═══ AVAILABLE DATA

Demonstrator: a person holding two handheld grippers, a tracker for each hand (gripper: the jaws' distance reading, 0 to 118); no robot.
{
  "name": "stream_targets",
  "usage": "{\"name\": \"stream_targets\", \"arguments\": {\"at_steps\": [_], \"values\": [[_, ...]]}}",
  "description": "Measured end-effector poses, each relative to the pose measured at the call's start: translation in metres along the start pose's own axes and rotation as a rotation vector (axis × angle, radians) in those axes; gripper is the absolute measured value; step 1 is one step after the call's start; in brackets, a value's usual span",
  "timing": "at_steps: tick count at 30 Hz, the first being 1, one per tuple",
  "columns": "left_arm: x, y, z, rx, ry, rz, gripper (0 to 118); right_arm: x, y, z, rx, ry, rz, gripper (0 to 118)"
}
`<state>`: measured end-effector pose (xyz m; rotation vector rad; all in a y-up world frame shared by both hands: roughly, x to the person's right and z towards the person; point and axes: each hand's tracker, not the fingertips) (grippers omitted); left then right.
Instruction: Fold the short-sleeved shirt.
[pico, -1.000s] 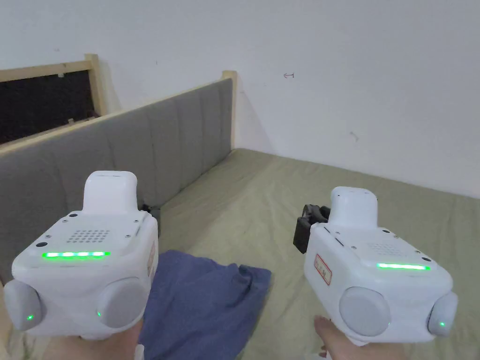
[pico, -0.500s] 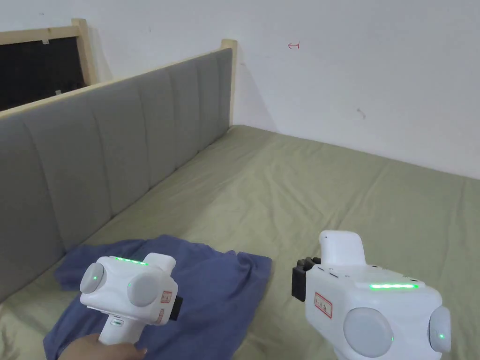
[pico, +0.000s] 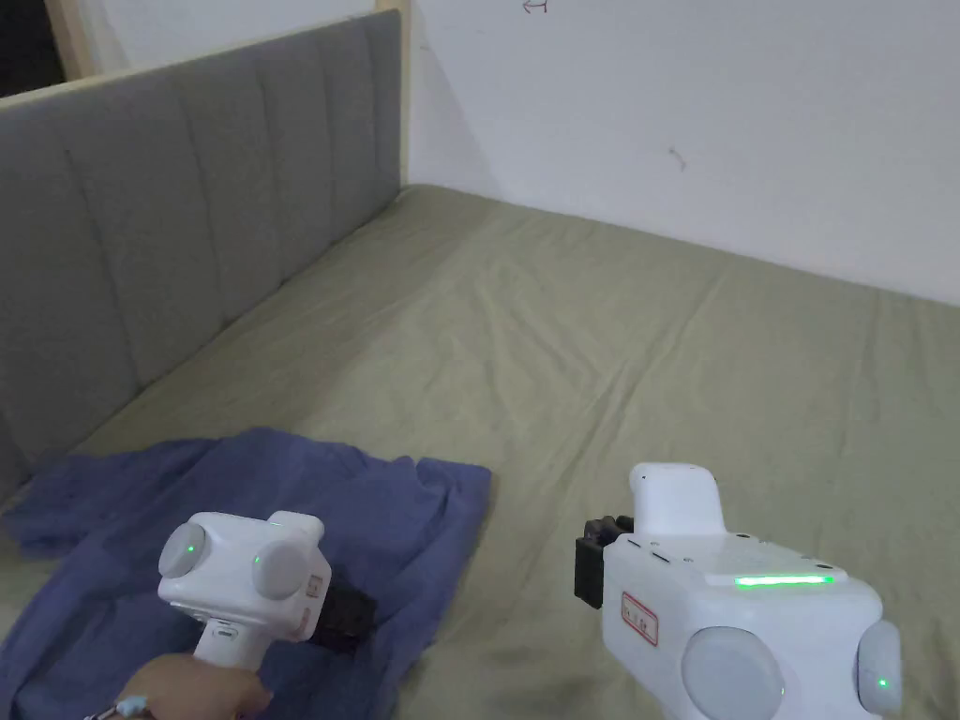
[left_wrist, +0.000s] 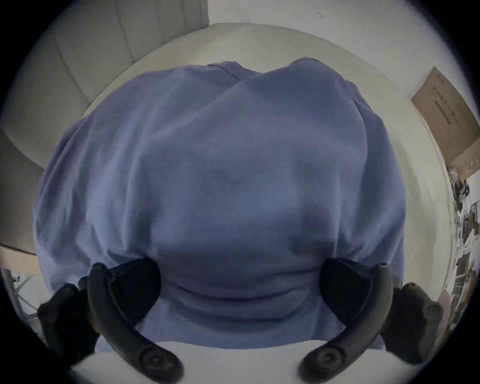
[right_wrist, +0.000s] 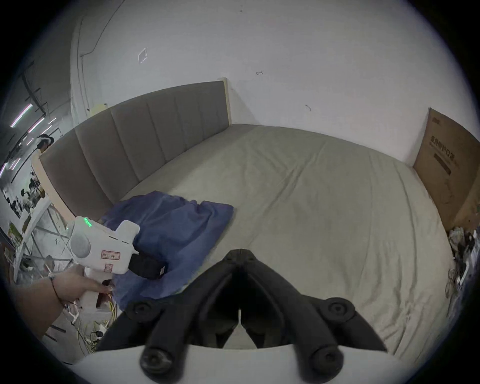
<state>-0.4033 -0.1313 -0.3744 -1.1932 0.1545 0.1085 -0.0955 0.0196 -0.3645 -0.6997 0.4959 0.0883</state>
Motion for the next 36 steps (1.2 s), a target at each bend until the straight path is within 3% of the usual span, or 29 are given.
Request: {"name": "stream_targets", "arguments": {"at_steps": [3,4,5,7,8,11,17,23,30,36], "values": [[-0.002,-0.005,0.01,0.017,-0.018,0.002,116,0.003,-0.003,0.0,0.002,0.018,-0.023,0],[-0.008,-0.009,0.014,0.047,-0.053,-0.011,107,0.004,-0.003,0.002,0.006,0.029,-0.027,0],[-0.012,-0.013,0.023,0.076,-0.074,-0.022,91,0.004,-0.004,0.003,0.006,0.032,-0.027,0],[-0.017,-0.023,0.048,0.154,-0.065,-0.059,31,0.002,-0.003,0.004,0.01,0.033,-0.014,0],[-0.023,-0.026,0.057,0.176,-0.093,-0.063,7,0.002,-0.003,0.005,0.012,0.03,-0.007,0],[-0.031,-0.041,0.082,0.196,-0.094,-0.047,7,0.002,-0.002,0.006,0.017,0.023,-0.001,0],[-0.032,-0.051,0.177,0.496,-0.065,-0.017,6,0.005,0.002,0.023,0.042,0.039,0.0,0],[0.008,-0.018,0.288,0.753,-0.079,-0.16,6,0.035,0.004,0.066,0.129,0.004,0.003,0],[0.121,0.031,0.364,0.906,-0.395,-0.253,6,0.097,0.006,0.14,0.246,-0.108,-0.098,0],[0.252,0.051,0.365,0.88,-0.605,-0.41,6,0.163,-0.007,0.209,0.322,-0.264,-0.171,0]]}}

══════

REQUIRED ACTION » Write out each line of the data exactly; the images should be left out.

REPLY »
Demonstrator: a person holding two handheld grippers, a tracker for each hand (gripper: the jaws' distance reading, 0 to 118); no robot.
{
  "name": "stream_targets",
  "usage": "{\"name\": \"stream_targets\", \"arguments\": {\"at_steps\": [_], \"values\": [[_, ...]]}}",
  "description": "Measured end-effector poses, each relative to the pose measured at the call's start: translation in metres along the start pose's own axes and rotation as a rotation vector (axis × angle, radians) in those axes; gripper is the absolute measured value; step 1 is one step after the call's start; in brackets, a value's usual span",
  "timing": "at_steps: tick count at 30 Hz, the first being 1, one per tuple",
  "columns": "left_arm: x, y, z, rx, ry, rz, gripper (0 to 118); right_arm: x, y, z, rx, ry, rz, gripper (0 to 118)"
}
`<state>`: measured end-effector pose (xyz m; rotation vector rad; all in a y-up world frame shared by both hands: roughly, x to the person's right and z towards the person; point and axes: each hand's tracker, not the fingertips) (grippers omitted); left then right.
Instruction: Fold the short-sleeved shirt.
[pico, -1.000s] 
[pico, -0.500s] 
[pico, +0.000s] 
[left_wrist, +0.000s] 
[right_wrist, +0.000s] 
<state>-0.4033 -0.1313 -0.3744 -1.1932 0.1545 0.1085 -0.0955 0.0196 -0.3645 -0.6997 0.4959 0.0883</state>
Motion for the next 36 steps (1.2 s), a target at each bend until the straight path is within 3% of the usual span, or 29 are given.
Request: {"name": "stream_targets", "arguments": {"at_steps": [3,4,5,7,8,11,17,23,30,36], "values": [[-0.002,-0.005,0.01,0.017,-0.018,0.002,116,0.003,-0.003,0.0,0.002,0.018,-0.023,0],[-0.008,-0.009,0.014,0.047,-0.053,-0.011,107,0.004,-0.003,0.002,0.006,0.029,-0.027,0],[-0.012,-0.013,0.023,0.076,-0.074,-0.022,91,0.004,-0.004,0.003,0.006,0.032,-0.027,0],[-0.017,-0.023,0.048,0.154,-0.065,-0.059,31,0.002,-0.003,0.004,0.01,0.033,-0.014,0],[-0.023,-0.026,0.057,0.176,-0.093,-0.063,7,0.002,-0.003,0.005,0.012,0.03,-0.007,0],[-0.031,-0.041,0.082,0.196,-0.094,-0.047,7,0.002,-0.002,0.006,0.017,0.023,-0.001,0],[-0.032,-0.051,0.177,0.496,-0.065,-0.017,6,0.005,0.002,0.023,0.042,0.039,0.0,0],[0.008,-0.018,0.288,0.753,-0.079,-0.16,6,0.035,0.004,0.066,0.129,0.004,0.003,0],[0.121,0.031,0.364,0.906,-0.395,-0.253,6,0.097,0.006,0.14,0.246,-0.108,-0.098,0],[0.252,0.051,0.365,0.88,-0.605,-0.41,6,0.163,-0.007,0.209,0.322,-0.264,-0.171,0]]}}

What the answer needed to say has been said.